** Your goal **
Transcribe the lines from the start of the data below through the line with "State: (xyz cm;", word for word and nothing more.

Data records:
*** Begin section ***
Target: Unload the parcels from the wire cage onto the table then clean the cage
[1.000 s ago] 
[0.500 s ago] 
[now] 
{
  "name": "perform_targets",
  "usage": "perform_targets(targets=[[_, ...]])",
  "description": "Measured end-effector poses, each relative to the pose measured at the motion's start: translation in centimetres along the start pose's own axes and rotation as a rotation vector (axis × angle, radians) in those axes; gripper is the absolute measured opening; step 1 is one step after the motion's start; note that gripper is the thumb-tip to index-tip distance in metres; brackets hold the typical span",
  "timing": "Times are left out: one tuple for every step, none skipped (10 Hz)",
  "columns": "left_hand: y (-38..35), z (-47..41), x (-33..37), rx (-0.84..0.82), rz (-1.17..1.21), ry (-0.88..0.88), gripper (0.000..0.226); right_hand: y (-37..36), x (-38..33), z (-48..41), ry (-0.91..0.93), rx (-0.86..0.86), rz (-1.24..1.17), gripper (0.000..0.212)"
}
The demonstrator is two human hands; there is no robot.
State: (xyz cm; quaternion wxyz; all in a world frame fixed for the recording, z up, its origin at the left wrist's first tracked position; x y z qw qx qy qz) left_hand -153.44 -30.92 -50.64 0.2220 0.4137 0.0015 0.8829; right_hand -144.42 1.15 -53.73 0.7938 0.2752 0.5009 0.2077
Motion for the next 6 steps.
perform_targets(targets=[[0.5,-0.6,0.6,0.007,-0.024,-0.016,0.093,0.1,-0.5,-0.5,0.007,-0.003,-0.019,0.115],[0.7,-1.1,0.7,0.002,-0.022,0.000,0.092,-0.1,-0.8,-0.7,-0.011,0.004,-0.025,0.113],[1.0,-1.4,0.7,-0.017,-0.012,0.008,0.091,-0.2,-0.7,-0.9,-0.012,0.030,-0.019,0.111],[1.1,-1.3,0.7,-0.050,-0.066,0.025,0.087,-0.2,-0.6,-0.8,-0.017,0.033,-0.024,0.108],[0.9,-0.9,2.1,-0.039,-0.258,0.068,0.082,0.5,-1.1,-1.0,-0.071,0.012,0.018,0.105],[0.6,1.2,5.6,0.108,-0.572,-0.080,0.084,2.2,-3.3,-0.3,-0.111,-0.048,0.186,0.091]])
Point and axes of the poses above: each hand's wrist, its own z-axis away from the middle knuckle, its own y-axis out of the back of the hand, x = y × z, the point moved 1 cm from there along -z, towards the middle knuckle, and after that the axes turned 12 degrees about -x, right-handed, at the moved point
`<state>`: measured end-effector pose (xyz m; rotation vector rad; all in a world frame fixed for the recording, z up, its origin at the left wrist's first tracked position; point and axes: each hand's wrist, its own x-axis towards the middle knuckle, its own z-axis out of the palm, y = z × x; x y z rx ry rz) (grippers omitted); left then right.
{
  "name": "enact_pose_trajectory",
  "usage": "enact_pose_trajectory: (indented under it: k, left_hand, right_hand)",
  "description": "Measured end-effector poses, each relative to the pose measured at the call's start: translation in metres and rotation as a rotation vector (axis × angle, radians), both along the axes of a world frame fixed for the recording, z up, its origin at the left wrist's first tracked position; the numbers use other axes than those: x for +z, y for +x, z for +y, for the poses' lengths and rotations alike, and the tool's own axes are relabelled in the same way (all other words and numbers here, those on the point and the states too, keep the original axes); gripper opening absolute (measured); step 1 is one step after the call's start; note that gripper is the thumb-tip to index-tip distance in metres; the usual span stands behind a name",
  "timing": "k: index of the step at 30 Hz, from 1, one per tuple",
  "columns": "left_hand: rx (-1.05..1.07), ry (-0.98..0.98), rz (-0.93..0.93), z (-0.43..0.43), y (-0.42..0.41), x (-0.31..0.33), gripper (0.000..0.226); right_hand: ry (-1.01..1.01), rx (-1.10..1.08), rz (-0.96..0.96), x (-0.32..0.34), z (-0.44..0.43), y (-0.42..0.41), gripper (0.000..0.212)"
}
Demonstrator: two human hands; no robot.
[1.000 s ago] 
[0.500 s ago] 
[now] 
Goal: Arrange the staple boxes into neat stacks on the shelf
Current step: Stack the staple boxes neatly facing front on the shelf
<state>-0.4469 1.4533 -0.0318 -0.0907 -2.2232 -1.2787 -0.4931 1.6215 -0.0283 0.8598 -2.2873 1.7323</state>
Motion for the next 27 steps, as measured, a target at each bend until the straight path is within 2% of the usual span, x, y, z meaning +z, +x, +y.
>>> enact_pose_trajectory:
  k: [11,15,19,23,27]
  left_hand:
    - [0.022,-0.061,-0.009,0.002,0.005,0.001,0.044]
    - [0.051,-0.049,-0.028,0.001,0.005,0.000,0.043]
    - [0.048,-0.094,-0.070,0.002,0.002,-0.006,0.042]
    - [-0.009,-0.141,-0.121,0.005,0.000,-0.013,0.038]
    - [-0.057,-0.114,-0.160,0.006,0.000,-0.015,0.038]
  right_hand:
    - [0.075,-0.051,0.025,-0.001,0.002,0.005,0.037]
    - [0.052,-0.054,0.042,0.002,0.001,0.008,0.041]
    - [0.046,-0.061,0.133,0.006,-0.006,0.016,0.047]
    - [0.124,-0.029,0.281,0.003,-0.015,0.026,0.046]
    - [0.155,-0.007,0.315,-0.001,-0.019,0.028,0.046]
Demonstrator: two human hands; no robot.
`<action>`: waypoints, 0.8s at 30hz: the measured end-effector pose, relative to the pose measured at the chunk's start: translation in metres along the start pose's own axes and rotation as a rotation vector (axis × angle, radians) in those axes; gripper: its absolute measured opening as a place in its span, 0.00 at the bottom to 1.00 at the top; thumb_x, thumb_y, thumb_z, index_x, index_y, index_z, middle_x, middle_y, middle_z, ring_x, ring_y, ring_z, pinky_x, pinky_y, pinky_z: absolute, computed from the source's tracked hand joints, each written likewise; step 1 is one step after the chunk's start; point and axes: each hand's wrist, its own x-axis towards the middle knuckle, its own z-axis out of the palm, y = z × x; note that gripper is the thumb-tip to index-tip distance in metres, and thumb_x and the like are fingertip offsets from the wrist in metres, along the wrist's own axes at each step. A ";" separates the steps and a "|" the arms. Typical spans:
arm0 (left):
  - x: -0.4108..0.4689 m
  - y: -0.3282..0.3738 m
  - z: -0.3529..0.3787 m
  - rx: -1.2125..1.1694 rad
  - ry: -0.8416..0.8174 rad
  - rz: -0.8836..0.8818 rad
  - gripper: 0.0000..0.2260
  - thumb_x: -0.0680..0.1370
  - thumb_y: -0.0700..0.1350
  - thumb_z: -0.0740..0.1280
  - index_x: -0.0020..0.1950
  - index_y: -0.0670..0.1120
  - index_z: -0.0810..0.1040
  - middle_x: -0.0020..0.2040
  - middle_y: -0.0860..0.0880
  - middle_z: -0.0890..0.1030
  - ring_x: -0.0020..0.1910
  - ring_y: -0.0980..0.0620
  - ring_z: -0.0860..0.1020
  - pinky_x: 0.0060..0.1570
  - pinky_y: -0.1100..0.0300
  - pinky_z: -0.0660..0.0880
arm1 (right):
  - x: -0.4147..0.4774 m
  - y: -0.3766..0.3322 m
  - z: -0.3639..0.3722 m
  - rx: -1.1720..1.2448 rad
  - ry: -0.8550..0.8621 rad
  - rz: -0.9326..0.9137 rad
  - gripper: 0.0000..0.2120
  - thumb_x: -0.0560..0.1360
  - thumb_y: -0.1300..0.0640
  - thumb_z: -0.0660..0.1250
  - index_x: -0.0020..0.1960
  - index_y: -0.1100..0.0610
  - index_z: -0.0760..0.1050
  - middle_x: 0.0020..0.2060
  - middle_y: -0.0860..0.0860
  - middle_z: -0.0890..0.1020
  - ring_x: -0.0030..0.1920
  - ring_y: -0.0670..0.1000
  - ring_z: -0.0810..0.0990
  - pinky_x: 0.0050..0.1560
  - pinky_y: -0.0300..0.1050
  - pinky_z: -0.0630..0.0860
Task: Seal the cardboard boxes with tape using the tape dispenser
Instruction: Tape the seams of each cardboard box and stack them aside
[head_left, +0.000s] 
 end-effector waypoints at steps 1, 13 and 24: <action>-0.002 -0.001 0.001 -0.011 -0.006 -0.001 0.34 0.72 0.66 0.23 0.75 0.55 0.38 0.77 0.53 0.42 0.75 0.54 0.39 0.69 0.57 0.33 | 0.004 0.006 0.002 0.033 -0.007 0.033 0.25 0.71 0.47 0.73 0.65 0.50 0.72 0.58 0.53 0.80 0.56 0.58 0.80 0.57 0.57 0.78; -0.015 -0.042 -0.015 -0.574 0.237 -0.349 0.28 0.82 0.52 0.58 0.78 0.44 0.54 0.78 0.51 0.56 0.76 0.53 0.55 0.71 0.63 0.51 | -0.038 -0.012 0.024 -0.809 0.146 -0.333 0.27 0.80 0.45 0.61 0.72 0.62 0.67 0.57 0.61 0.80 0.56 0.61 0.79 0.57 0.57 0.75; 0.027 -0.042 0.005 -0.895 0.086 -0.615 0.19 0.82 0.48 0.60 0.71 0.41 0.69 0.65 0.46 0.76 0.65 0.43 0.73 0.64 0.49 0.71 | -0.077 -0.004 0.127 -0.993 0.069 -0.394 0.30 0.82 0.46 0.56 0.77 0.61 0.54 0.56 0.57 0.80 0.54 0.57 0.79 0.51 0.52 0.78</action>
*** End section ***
** Solution to the exercise **
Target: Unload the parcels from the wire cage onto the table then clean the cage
[1.000 s ago] 
[0.500 s ago] 
[now] 
{
  "name": "perform_targets",
  "usage": "perform_targets(targets=[[_, ...]])",
  "description": "Measured end-effector poses, each relative to the pose measured at the motion's start: translation in centimetres along the start pose's own axes and rotation as a rotation vector (axis × angle, radians) in those axes; gripper is the absolute measured opening; step 1 is one step after the motion's start; note that gripper is the thumb-tip to index-tip distance in metres; brackets hold the typical span",
  "timing": "Times are left out: one tuple for every step, none skipped (10 Hz)",
  "columns": "left_hand: y (-38..35), z (-47..41), x (-33..37), rx (-0.84..0.82), rz (-1.17..1.21), ry (-0.88..0.88), gripper (0.000..0.226); right_hand: y (-37..36), x (-38..33), z (-48..41), ry (-0.91..0.93), rx (-0.86..0.86), rz (-1.24..1.17), gripper (0.000..0.212)"
}
The demonstrator is two human hands; there is no robot.
State: (xyz cm; quaternion wxyz; all in a world frame fixed for the recording, z up, its origin at the left wrist's first tracked position; x y z qw qx qy qz) left_hand -153.44 -30.92 -50.64 0.2220 0.4137 0.0015 0.8829; right_hand -144.42 1.15 -53.73 0.7938 0.2752 0.5009 0.2077

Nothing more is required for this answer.